The electrodes necessary for EEG collection were procured from OpenBCI, a non-profit organization that seeks to lower the cost of EEG and other brain wave collection technologies. The electrodes (Figure 1) are encased in a plastic holding, where an elastic spring pushes the electrode into the user’s scalp. This design ensures that sufficient surface contact between the electrode and skin is maintained. Sixteen such electrodes are arranged on the helmet following the 10-20 brain EEG system.

cap

Alarm System

The alarm system consists of an LED, a piezo speaker, an SSD1306 OLED graphic display, and a button-press switch. As shown in the figure below, the circuit is wired to a Raspberry Pi 4, which is also loaded with the machine learning model architecture used for this project. The software that activates the circuit is integrated with the machine learning algorithm within the Raspberry Pi.
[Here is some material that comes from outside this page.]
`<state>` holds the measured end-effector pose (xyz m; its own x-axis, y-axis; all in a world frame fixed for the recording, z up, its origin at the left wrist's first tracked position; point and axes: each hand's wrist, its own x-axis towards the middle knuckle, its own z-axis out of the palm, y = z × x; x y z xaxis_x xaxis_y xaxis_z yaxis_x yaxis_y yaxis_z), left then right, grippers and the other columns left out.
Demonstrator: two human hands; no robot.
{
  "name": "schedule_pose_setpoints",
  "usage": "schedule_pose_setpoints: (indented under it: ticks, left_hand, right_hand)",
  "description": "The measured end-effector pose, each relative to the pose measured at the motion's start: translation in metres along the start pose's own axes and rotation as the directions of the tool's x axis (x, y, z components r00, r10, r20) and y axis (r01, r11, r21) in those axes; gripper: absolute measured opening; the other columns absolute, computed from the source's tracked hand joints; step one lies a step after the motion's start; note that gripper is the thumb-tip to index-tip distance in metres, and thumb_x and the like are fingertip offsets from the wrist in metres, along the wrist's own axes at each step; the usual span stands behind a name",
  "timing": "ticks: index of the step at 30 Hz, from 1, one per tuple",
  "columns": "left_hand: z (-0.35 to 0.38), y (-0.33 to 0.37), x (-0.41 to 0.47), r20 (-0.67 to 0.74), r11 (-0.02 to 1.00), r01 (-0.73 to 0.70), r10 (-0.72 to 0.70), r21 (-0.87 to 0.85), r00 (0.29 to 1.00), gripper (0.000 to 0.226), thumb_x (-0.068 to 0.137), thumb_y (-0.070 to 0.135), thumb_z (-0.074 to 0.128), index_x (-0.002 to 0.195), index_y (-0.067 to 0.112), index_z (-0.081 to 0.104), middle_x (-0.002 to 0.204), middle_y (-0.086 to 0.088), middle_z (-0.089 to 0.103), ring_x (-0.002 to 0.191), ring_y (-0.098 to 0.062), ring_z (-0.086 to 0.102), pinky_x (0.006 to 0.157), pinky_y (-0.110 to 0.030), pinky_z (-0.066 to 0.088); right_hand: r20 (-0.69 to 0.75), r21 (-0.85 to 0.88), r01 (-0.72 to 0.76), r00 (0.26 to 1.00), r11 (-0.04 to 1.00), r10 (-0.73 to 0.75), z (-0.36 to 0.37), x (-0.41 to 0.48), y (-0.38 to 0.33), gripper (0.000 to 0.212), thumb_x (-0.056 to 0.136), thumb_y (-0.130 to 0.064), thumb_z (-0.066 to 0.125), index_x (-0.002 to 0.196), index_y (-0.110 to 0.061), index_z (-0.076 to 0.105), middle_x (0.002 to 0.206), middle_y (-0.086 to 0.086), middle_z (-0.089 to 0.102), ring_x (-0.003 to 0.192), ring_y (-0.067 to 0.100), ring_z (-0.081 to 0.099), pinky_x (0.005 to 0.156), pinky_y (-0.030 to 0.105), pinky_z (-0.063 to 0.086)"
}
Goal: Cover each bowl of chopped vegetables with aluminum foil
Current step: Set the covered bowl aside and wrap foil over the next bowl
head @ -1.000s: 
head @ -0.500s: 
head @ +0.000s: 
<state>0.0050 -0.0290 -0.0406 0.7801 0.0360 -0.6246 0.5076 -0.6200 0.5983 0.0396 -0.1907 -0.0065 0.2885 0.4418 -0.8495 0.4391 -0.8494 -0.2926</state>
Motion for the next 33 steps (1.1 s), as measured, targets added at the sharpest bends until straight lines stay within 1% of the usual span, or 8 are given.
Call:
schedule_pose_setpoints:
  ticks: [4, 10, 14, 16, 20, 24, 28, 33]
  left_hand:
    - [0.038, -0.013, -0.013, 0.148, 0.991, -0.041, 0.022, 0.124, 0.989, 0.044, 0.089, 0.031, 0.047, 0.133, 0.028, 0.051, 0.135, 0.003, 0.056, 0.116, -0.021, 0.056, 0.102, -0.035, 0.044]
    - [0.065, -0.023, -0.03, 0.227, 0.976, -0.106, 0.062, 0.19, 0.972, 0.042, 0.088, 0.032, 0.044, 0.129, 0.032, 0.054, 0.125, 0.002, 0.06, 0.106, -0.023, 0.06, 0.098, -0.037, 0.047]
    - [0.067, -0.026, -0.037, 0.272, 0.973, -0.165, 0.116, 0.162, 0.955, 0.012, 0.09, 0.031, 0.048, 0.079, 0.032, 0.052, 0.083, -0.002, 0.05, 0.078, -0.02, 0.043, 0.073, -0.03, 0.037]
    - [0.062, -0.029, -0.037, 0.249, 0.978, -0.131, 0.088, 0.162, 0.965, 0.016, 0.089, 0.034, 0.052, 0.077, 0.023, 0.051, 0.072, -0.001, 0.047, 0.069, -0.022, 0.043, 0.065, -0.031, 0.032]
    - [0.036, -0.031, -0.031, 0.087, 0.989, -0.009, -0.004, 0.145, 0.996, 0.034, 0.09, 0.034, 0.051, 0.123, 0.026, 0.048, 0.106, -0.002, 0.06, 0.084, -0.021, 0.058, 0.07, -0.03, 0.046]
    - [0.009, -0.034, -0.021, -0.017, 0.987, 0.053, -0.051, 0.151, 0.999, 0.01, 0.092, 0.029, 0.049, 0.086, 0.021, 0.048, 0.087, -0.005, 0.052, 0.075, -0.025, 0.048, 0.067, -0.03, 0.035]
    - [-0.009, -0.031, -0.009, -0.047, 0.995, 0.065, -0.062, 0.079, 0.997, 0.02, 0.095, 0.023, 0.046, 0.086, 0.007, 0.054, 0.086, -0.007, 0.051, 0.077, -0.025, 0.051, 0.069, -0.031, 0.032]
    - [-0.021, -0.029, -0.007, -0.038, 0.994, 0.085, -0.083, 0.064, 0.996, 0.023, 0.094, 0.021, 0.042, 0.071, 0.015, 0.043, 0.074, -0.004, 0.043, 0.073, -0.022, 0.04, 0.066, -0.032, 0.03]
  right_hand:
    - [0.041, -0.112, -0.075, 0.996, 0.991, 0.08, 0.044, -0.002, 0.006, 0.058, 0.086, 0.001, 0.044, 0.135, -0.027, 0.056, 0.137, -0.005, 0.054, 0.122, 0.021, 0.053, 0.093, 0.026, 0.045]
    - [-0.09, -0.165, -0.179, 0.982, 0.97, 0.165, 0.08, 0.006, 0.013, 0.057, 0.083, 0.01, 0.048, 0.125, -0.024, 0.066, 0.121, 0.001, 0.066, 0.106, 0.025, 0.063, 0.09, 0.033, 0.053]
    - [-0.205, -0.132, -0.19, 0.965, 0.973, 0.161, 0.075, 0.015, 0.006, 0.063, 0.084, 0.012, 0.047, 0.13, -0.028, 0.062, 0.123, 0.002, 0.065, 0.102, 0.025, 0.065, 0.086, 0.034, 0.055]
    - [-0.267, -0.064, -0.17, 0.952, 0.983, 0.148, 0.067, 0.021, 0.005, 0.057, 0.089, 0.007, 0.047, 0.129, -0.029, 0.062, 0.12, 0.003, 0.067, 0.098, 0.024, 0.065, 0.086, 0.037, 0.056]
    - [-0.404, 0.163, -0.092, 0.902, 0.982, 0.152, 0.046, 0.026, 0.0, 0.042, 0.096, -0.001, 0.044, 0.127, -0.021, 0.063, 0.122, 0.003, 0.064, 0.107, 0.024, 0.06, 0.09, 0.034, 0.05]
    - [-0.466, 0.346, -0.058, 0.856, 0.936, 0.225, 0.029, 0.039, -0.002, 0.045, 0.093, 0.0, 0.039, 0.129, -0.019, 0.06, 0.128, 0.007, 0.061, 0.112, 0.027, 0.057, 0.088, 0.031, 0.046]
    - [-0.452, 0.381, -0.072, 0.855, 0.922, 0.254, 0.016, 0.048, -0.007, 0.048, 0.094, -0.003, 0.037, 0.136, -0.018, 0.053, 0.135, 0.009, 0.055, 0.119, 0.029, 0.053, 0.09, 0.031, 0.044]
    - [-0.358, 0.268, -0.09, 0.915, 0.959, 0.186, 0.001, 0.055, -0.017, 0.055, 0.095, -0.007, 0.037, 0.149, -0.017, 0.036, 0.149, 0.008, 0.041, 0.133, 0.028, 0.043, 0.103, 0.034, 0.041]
Once the model detects a seizure from the preictal data streamed from the Cyton microcontroller of the EEG to the Raspberry Pi, the LED and buzzer begin to produce an auditory and visual signal to the user that there could be an onset of a seizure, and the OLED display outputs a warning message as well as the timestamp of when the seizure was detected as seen in the figure below. The date and time at which a seizure is detected by the system is also stored in a .txt file for future reference. The button press switch is attached to the circuit for user convenience, and can be used to turn off the sound or blinking LED. For notification purposes, the timestamp and date from the last seizure warning will still be in display as “last detected” so that users are still aware of their seizure warning and can take the necessary precautions in time. The alarm system is miniature in size and therefore provides a higher level of portability and comfort. The alarm system will be attached to the Raspberry Pi in a compact case and can be worn around the arm or wrist.

alarm

Neural Network Architecture

The overall architecture of our model is outlined in the figure below. First a deep convolutional autoencoder (DCAE) was implemented and trained in an unsupervised manner on unlabeled, raw 5 second EEG signals. A deep convolutional autoencoder consists of an encoder that compresses input data into a low-dimensional representation and a decoder that reconstructs data back to its original dimensions. We chose this architecture as a method of feature extraction, as encoded EEG signals would serve as feature vectors that are more easily learned by the classification algorithm.

Our encoder consists of convolutional layers with batch normalization, reLU activation, and max pooling layers which reduce the input EEG segments of 1280 time points x 23 channels to a low dimensional representation or encoded product of shape 160 x 184. The decoder then reconstructs the input signal through deconvolutional and upsampling layers. The DCAE is trained using the input signal and mean square error loss function which measures the loss associated with the reconstruction of the input signal. The Adam optimizer with a learning rate of .01 is used to minimize this loss function. After training and optimization, optimized parameters are used on a pretrained model consisting only of the encoder layers, which compresses the raw EEG signal epochs into low dimensional feature vectors, which serve as inputs for the classification model. The classification task is done using a bi-directional long short term memory (bi-LSTM) recurrent neural network. The Adam optimizer with a learning rate of .0002 and the binary cross entropy loss function were used. Additionally, in order to reduce overfitting, we implemented residual or skip connections within the bi-LSTM units.

app

After training, our model was able to achieve a validation accuracy of 96.59%, a validation precision of 97.72%, and a validation sensitivity of 97.72%.